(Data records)
#####

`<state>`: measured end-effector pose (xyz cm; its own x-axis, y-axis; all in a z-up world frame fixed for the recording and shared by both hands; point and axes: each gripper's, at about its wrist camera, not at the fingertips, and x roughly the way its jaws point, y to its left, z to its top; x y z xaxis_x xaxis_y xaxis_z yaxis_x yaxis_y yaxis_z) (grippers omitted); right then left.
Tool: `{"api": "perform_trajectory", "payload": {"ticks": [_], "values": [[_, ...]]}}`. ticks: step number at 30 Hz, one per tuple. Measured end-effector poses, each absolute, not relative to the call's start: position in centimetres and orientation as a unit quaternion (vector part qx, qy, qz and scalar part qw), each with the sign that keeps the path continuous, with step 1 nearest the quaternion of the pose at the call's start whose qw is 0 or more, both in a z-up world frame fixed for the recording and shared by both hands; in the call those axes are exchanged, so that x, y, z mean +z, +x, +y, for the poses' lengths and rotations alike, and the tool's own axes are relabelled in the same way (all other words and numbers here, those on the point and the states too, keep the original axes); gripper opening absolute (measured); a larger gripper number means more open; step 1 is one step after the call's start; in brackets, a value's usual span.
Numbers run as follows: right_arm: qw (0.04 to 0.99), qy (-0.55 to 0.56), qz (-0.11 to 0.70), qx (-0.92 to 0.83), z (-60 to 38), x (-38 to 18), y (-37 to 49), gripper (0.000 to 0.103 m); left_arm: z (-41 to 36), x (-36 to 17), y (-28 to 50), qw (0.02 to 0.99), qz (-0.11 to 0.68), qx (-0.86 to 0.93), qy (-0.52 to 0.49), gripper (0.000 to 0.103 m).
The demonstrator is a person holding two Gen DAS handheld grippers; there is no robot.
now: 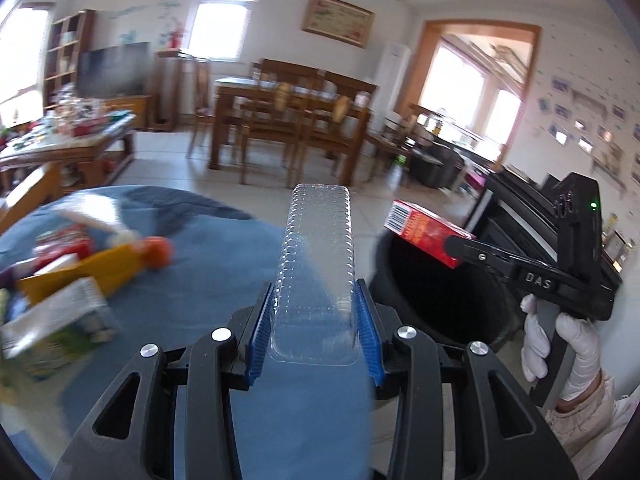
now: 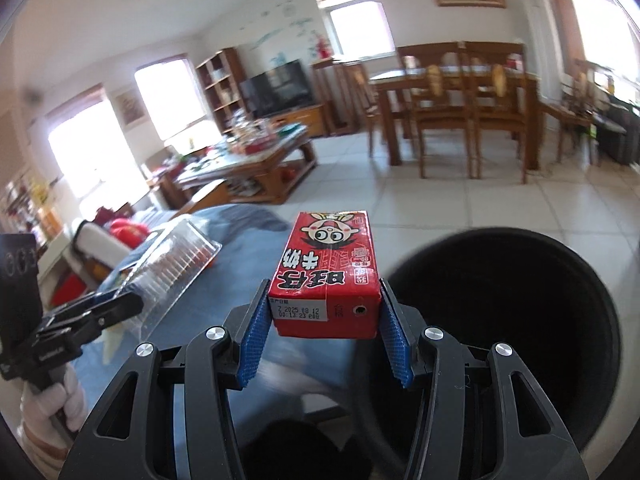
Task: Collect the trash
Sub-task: 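Carry tray and red carton to the black bin and release both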
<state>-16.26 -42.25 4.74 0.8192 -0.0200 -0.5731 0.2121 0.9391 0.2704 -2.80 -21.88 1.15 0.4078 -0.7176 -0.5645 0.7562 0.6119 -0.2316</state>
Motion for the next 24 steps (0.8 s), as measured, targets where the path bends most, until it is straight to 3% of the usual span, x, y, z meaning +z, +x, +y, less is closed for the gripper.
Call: {"api": "perform_trajectory", "payload": {"ticks": [11, 24], "values": [[0.915, 0.218, 0.301, -0.156, -52.2, 0.4, -23.4, 0.051, -34.0, -2.6, -7.2, 0.771, 0.346, -0.528, 0.081, 0.039], [0.906, 0.225, 0.308, -0.181, -53.8, -2.7, -24.5, 0.051, -38.9, -4.7, -8.5, 0.752, 0.360, -0.536, 0.129, 0.039]]}}
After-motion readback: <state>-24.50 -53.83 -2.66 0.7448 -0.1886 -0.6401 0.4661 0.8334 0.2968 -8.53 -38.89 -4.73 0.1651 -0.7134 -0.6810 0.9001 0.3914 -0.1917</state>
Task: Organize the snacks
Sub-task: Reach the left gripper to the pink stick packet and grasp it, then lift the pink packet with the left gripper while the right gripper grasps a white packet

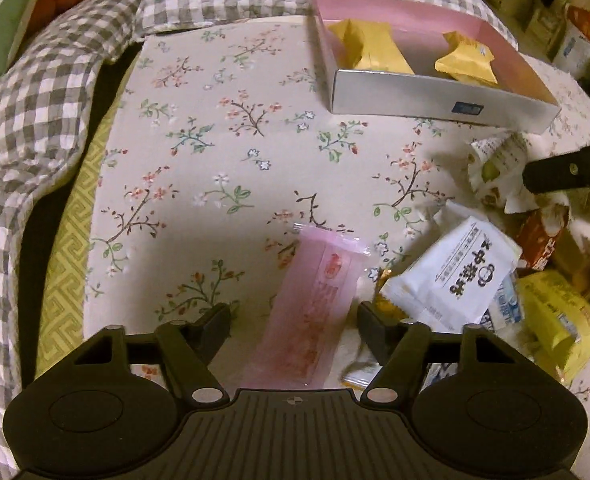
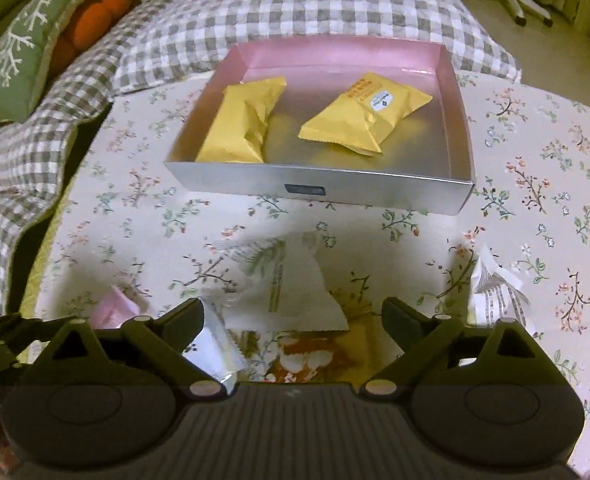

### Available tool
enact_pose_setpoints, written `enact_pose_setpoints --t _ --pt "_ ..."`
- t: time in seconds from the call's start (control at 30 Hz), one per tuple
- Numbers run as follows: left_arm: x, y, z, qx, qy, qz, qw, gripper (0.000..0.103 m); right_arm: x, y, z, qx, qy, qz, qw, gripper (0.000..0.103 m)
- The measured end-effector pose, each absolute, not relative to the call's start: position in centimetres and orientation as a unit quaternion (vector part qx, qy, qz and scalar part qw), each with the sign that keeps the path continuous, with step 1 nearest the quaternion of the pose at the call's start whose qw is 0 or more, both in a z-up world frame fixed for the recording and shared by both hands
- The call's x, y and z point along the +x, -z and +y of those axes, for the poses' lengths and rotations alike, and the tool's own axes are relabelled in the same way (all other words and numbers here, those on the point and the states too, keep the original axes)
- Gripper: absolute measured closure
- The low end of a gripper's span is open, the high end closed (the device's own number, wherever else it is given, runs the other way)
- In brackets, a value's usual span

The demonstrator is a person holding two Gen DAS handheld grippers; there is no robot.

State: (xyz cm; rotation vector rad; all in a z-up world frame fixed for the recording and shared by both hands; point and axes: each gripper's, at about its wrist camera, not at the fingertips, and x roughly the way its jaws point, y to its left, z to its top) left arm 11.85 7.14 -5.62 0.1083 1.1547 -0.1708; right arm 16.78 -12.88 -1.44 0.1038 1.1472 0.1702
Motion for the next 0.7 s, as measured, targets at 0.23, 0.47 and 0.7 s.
enact_pose_setpoints --t 0.23,0.47,0.7 --pt "11.9 5.5 6.7 0.060 0.074 0.538 0.838 0.073 17.5 2.4 -13.0 0.051 -0.079 0.536 0.839 0.012" --pt "12.5 5.1 7.1 0.051 0.054 0.529 0.845 0.074 18.3 3.2 -12.7 0.054 -0.084 0.538 0.837 0.019" --pt "12.6 4.1 7.2 0.039 0.046 0.516 0.855 0.074 19.0 4.1 -11.7 0.039 -0.087 0.543 0.834 0.035"
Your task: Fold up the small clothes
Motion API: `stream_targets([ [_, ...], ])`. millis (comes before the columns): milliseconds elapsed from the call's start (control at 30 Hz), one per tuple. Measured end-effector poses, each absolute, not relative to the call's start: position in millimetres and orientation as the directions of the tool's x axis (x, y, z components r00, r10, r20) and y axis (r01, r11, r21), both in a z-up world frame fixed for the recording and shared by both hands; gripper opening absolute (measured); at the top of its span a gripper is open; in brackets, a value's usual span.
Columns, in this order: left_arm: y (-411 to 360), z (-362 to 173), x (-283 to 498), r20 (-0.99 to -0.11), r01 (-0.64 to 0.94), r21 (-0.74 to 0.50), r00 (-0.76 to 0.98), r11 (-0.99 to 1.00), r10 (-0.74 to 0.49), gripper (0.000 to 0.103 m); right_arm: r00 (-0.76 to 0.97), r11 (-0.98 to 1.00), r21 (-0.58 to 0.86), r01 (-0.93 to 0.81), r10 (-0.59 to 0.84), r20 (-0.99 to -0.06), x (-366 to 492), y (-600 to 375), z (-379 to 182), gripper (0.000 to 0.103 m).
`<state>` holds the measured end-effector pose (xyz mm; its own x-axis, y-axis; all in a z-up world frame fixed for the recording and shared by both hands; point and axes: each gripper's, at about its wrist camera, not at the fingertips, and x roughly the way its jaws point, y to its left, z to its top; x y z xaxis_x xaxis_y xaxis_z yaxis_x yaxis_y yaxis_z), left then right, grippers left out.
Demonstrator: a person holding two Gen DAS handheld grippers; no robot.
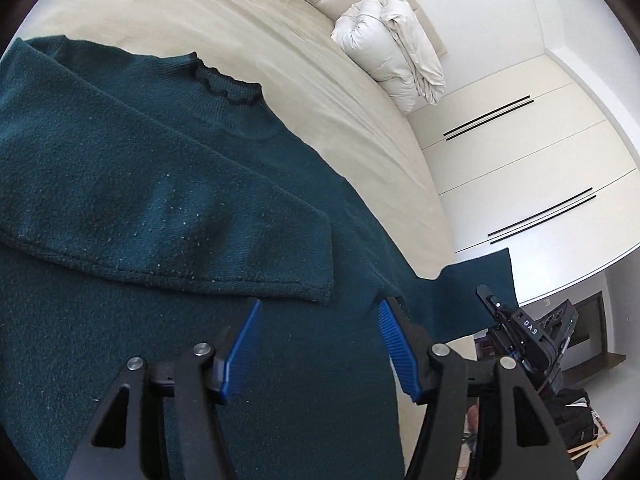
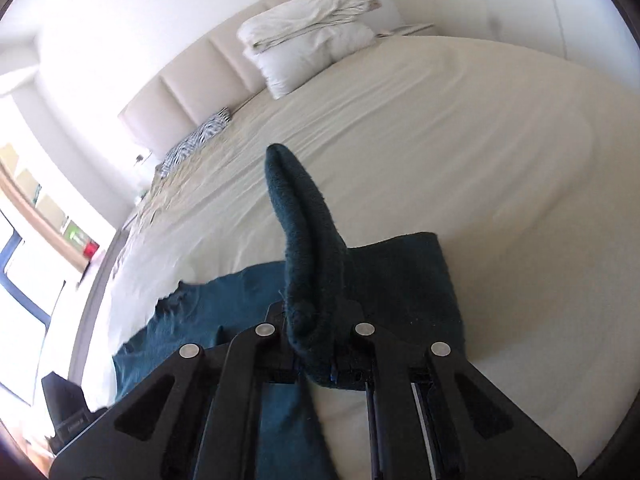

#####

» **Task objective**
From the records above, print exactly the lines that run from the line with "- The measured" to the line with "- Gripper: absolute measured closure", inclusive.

» **Reply to the exercise**
- The measured end-effector pose, each absolute, not relative to the call's start: position in centimetres and orientation as a unit quaternion (vector part qx, qy, qz and scalar part qw), each with the sign that keeps the path continuous, with step 1 nearest the quaternion of the pose at the call's start whose qw is 0 or more, both in a z-up world frame fixed for the recording and shared by both hands
- The call's x, y and z point along the +x, -z and +y of those axes, for the poses' lengths and rotations alike, and the tool's own axes are relabelled in the same way (all other words and numbers here, those on the point and the states too, keep the original axes)
- Gripper: absolute measured closure

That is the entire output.